[vlc-devel] [PATCH] Phosphor deinterlacer, reworked += 4

Juha Jeronen juha.jeronen at jyu.fi
Mon Mar 28 00:34:01 CEST 2011


Hi,

Thanks for the comments and for taking the time to review.

I'll prepare an updated patch and post when done. Some specific comments
below.


On 03/27/2011 07:05 PM, Laurent Aimar wrote:
> Hi,
>
> On Thu, Mar 24, 2011 at 08:56:18PM +0200, Juha Jeronen wrote:
>> >From 1388f52b8734e180f7dd439b2e9d7f9581d02a73 Mon Sep 17 00:00:00 2001
>> From: Juha Jeronen <juha.jeronen at jyu.fi>
>> Date: Thu, 24 Mar 2011 20:33:35 +0200
>> Subject: [PATCH 1/2] RenderX(): cache vlc_CPU()
>  No remarks, I will apply it.

Ok. Thanks :)


>> >From e3f851bb9822379052ec2071a63b6c7896048e3c Mon Sep 17 00:00:00 2001
>> From: Juha Jeronen <juha.jeronen at jyu.fi>
>> Date: Thu, 24 Mar 2011 20:50:52 +0200
>> Subject: [PATCH 2/2] Phosphor deinterlacer
>   
>> +/* Converts a full-frame plane_t to a field plane_t */
>> +static void PlaneToFieldPlane( plane_t *p_dst, const plane_t *p_src,
>> +                               int i_field );
>  The order of the parameter and the function name does not seem
> to match (FieldFromPlane or swaping dst/src maybe). Not important.

Oops. :)

The order of dst/src is consistent with the rest of deinterlace.c.
FieldFromPlane sounds good. Will rename.


>>  static const char *const ppsz_filter_options[] = {
>> -    "mode", NULL
>> +    "mode", "phosphor-chroma", "phosphor-dimmer", NULL
>>  };
>  Could you put NULL on an independant line? (it would simplify
> future changes if any). Not important.

Yes.

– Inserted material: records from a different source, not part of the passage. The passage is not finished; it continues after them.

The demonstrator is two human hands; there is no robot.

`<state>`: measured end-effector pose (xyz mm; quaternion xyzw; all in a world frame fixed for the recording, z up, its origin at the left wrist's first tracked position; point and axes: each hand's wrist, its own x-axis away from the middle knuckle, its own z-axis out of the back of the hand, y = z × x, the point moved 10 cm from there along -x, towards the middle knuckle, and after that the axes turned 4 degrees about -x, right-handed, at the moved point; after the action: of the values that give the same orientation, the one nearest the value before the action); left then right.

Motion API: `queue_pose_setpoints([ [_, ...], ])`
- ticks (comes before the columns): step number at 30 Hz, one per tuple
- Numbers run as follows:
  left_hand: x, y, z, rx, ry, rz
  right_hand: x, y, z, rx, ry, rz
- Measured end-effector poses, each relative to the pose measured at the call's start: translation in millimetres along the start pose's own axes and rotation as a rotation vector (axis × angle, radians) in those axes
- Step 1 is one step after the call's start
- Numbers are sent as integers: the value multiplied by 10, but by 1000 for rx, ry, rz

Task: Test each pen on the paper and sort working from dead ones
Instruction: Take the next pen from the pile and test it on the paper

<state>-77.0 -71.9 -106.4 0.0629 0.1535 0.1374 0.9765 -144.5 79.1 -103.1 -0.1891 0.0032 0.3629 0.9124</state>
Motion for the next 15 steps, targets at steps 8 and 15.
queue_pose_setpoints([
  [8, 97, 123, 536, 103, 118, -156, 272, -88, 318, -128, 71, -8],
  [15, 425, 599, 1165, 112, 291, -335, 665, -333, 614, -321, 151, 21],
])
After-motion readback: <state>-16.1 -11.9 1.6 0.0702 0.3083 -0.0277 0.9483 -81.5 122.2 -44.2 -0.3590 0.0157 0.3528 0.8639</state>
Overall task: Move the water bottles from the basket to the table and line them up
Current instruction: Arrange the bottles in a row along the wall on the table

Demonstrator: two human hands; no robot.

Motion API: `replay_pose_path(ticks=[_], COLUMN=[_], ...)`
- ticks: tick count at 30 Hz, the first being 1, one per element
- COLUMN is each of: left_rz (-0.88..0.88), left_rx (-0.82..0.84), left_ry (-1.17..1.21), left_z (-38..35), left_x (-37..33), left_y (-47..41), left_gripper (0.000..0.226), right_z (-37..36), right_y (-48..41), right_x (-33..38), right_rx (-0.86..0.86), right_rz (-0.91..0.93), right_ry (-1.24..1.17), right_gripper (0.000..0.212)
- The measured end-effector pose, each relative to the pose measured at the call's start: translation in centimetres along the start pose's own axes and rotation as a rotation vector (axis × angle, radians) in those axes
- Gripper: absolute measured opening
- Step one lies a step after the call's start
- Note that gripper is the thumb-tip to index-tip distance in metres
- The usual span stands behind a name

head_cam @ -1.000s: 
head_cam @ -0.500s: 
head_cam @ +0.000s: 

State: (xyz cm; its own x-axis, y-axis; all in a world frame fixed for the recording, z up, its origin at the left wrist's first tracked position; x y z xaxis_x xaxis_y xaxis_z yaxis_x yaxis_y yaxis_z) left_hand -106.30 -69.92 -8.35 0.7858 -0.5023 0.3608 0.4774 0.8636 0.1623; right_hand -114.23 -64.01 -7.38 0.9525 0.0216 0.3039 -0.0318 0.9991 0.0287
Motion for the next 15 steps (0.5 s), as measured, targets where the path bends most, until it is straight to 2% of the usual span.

Will change.


>> +static void DarkenField( picture_t *p_dst, int i_field, int i_strength )
>> +{
>> +    assert( p_dst != NULL );
>> +    assert( i_field == 0 || i_field == 1 );
>> +    assert( i_strength >= 1 && i_strength <= 3 );
>> +
>> +    unsigned ui_cpu = vlc_CPU();
>> +
>> +    /* Bitwise ANDing with this clears the i_strength highest bits
>> +       of each byte */
>> +    uint64_t remove_high_u64;
>> +#ifdef CAN_COMPILE_MMXEXT
>> +    uint64_t i_strength_u64 = i_strength; /* for MMX version (needs to know
>> +                                             number of bits) */
>> +#endif
>> +    int_fast16_t div; /* for C version of 4:2:2 chroma handler */
>> +    if( i_strength == 1 )
>> +    {
>> +        remove_high_u64 = INT64_C(0x7F7F7F7F7F7F7F7F);
>> +        div = 2;
>> +    }
>> +    else if( i_strength == 2 )
>> +    {
>> +        remove_high_u64 = INT64_C(0x3F3F3F3F3F3F3F3F);
>> +        div = 4;
>> +    }
>> +    else /* i_strength == 3 */
>> +    {
>> +        remove_high_u64 = INT64_C(0x1F1F1F1F1F1F1F1F);
>> +        div = 8;
>> +    }
>  div = 1 << i_strength;
>  remove_high_u8 = 0xFF >> i_strength;
>  remove_high_u64 = remove_high_u8 * INT64_C(0x0101010101010101);
> Would be simpler and more generic.

Thanks. For some reason I didn't think of the *INT64_C(0x01...01)
possibility when I was coding that, though I do similar things all the
time in MATLAB ( some_scalar * ones(m,n) ).

Will fix.


>> +#ifdef CAN_COMPILE_MMXEXT
>> +                /* See also easy-to-read C version below. */
>> +                if( ui_cpu & CPU_CAPABILITY_MMXEXT )
>> +                {
>> +                    static const mmx_t b128 = { .uq = 0x8080808080808080ULL };
>> +                    movq_m2r( b128, mm5 );
>> +                    movq_m2r( i_strength_u64,  mm6 );
>> +                    movq_m2r( remove_high_u64, mm7 );
>> +
>> +                    uint64_t *po = (uint64_t *)p_out;
>> +                    for( int x = 0 ; x < w8; x += 8 )
>> +                    {
>> +                        movq_m2r( (*po), mm0 );
>> +
>> +                        movq_r2r( mm5, mm2 ); /* 128 */
>> +                        movq_r2r( mm0, mm1 ); /* copy of data */
>> +                        psubusb_r2r( mm2, mm1 ); /* mm1 = max(data - 128, 0) */
>> +                        psubusb_r2r( mm0, mm2 ); /* mm2 = max(128 - data, 0) */
>> +                        /* mm0 no longer needed */
> Once here, I think you can simply do:
>  psrlq_r2r(i_strength_u64(mm6), mm1);
>  psrlq_r2r(i_strength_u64(mm6), mm2);
>  pand_r2r(remove_high_u64(mm7), mm1);
>  pand_r2r(remove_high_u64(mm7), mm2);
>  psubb(mm2, mm1);
>  padd(b128, mm1);
>  movq(mm1, *po);
> No ?

Mm... looking at this solution, yes. Taking advantage of the two's
complement representation that way (with the psubb/padd) didn't occur to
me. Your MMX skills rock, as usual ;)

23 vs. 12 instructions per loop. This just might make it faster,
assuming it's not memory bound :)

Will change (and then re-time to find out the effect on speed).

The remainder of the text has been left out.